Poets Haleh Liza Gafori and Holly Melgard join Leonard Schwartz for a reading and discussion on Rumi and radical american poetics.
In this talk
Haleh Liza Gafori
Translator, vocalist, poet, and educator Haleh Liza Gafori was born in New York City of Persian descent. She grew up hearing recitations of Persian poetry and has maintained and deepened her connection through singing and translating the poetry of various Persian poets for well over a decade. Her book GOLD features her translations of poems by Rumi, the 13th century sage and mystic and was released in March, 2022 by New York Review Books/NYRB Classics, distributed by Penguin Random House. A graduate of Stanford University, her own work has been published by Columbia University Press and Literary Hub among others. As a vocalist, she has performed at David Byrne’s One Note series at Carnegie Hall and Bonnaroo. She lives in Brooklyn, NY.
After a decade of self-publishing on the experimental publishing platform Troll Thread, which she co-founded and co-edits, Holly Melgard has just released Fetal Position (Roof 2021), her first book with an outside publisher that was recently named by Jackie Ess as one of Artforum’s “Best Books of 2021.” She is also the author of the Poems for Baby trilogy, The Making of The Americans, Black Friday, among other works. Selected Poems (Ugly Duckling Presse) and Inner Critic (Kenning Editions) are forthcoming. With a PhD in Poetics from SUNY Buffalo, she currently lives in Brooklyn, designing books and teaching writing at NYU and CUNY.

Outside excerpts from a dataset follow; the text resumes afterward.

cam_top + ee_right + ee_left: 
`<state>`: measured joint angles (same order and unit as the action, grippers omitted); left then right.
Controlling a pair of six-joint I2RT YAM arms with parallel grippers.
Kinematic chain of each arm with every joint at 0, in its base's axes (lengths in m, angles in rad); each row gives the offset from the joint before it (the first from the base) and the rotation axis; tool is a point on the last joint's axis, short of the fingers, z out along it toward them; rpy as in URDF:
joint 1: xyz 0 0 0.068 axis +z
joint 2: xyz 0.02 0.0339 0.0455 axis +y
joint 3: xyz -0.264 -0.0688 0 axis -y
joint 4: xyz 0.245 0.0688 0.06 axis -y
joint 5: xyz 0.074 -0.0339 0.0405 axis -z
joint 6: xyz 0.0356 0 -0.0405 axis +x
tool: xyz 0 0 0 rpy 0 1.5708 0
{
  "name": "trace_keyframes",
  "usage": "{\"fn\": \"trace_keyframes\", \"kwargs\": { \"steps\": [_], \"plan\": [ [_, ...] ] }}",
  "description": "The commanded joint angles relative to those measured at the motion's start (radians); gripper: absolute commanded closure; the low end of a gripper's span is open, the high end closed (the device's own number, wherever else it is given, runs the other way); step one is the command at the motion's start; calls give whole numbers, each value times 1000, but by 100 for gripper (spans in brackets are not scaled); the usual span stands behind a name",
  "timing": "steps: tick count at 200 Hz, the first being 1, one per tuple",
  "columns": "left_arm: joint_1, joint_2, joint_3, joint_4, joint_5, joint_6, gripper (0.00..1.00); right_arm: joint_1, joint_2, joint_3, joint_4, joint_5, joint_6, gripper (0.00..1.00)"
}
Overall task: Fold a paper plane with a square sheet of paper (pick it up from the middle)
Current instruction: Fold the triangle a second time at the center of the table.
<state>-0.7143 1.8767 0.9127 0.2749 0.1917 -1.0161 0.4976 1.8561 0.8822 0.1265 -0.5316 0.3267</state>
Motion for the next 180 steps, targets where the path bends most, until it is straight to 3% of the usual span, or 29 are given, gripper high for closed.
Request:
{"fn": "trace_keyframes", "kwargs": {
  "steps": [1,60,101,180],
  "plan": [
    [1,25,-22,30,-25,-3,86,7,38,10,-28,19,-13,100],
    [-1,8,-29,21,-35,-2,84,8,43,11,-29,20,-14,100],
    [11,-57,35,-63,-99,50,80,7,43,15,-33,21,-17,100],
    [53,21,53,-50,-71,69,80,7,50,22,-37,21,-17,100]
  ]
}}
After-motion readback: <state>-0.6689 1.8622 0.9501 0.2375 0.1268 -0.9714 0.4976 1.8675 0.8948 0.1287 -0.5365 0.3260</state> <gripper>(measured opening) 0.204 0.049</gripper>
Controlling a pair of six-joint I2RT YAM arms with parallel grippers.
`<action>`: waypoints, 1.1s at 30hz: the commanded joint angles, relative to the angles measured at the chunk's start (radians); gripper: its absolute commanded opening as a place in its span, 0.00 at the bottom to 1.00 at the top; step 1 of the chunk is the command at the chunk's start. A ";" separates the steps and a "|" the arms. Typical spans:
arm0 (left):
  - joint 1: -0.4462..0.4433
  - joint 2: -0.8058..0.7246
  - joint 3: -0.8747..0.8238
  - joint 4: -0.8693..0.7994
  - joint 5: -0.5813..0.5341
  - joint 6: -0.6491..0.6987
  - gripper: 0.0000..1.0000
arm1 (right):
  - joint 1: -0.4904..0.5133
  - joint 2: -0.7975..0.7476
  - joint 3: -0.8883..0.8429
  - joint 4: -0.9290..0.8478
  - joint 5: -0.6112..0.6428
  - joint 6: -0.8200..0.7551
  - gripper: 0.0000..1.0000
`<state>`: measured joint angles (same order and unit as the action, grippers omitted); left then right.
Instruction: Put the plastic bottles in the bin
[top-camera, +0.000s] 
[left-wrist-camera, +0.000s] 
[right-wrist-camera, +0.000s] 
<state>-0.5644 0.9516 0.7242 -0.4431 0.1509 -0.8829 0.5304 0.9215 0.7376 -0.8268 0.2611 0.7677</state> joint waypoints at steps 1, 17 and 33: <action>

Leonard Schwartz is the author of numerous books of poetry, including, most recently, Heavy Sublimation (Talisman House, 2018) and Salamander: A Bestiary (Chax Press, 2017) with painter Simon Carr. His work in poetics, The New Babel: Toward a Poetics of the Mid-East Crises (University of Arkansas Press, 2016), is inclusive of poetry, essays, and interviews. He also edited and co-translated Benjamin Fondane’s Cine-Poems and Others with New York Review Books. Schwartz hosted the radio program Cross Cultural Poetics, archived online at the University of Pennsylvania’s Pennsound.